The Execution of George Wishart
On the First of March 1546, George Wishart was taken to the scaffold to the west of the castle. Wishart threw his purse to the onlooking beggars. After a final prayer and exhortation upon the scaffold, he forgave the executioner with a kiss on the cheek. Then he was hanged and burnt at the stake. According to John Knox, amongst Wishart’s last words was a prediction of Beaton’s imminent death.

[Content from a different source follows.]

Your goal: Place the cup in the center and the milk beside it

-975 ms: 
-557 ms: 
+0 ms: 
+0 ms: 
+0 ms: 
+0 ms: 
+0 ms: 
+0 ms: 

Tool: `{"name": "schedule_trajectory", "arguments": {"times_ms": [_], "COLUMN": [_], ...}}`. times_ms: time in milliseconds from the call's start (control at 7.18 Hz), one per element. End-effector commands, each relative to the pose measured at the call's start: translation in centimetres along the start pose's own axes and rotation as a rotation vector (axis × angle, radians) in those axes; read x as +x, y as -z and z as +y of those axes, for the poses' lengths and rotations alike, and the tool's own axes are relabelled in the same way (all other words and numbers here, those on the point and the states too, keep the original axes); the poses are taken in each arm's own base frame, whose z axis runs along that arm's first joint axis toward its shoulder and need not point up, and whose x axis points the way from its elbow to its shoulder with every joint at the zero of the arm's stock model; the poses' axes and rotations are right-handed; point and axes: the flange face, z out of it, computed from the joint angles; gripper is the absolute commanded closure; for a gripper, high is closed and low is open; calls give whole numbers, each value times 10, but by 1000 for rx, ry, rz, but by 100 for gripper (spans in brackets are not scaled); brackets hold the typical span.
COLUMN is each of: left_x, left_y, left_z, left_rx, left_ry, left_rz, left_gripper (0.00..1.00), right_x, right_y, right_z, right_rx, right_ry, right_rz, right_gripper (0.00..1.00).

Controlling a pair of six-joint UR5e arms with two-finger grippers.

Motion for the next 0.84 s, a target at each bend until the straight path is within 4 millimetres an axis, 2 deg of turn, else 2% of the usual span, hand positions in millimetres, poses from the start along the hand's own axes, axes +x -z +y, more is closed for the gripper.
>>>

A Gathering of Conspirators
It was not long before George Wishart’s prophecy was fulfilled. The night began to descend on the 28th of March 1546 as the conspirators gathered in a house close to St Andrews Castle. Norman Leslie arrived first with five of his friends. It was a house he had been in the habit of using, therefore it roused no suspicion. Other men slipped into the townhouse, under the cover of darkness.
As dawn broke on the morning of the 29th March, ten or twelve of the conspirators joined with a group of stonemasons waiting for the castle gates to open. Kircaldy of Grange diverted the attention of the Porter while Norman Leslie led a contingent of men inside the castle, walking past Marion Ogilvie as she left the castle.
Finally, his kinsman, John Leslie arrived with four men. Something about them alerted the porter who tried to raise the drawbridge. The conspirators snatched his keys and threw him in the moat. The stonemasons fled and soon the conspirators were herding fifty other people out of the stronghold.
George Wishart Avenged
Cardinal Beaton stuck his head out of a window and asked what the commotion was. Barring the door to his bed-chamber, he refused to come out until the assassins vowed, they would burn him out. At length, he opened the door and then sitting on a seat pleaded, “I am a priest, I am a priest; you will not slay me.”
The men came with daggers until James Melville ran his sword through the priest twice. Beaton’s dying words were “Fie, fie, I am a priest, all is lost.”
Beaton had been brutal in his pursuit of Protestant ‘heretics’. The Protestant response was equally savage. His mutilated body was then suspended out of one of the castle windows by an arm and a leg to form the cross of Saint Andrew.
John Knox Arrives
St Andrews Castle became a gathering place for Protestants from all over Scotland, including John Knox. They held the castle against Marie of Guise’s Troops. Marie of Guise was the Guardian of Scotland during Mary Queen of Scots’ minority. Meanwhile, they ransacked the nearby St Andrews Cathedral. They hoped for support from England’s Henry VIII. Instead, French Naval ships arrived and bombarded the castle. The castle surrendered on the 31st July 1547. John Knox was captured and sentenced to the galleys. When he eventually returned to Scotland, it was as the nation’s reformer.
Meanwhile, the remains of Cardinal Beaton were pickled in a barrel of brine and left in the dungeon into which he had thrown John Rogers.
The Cardinal’s spirit is still said to roam the castle to this day. However, his is not the only restless spirit to roam the streets of St Andrews.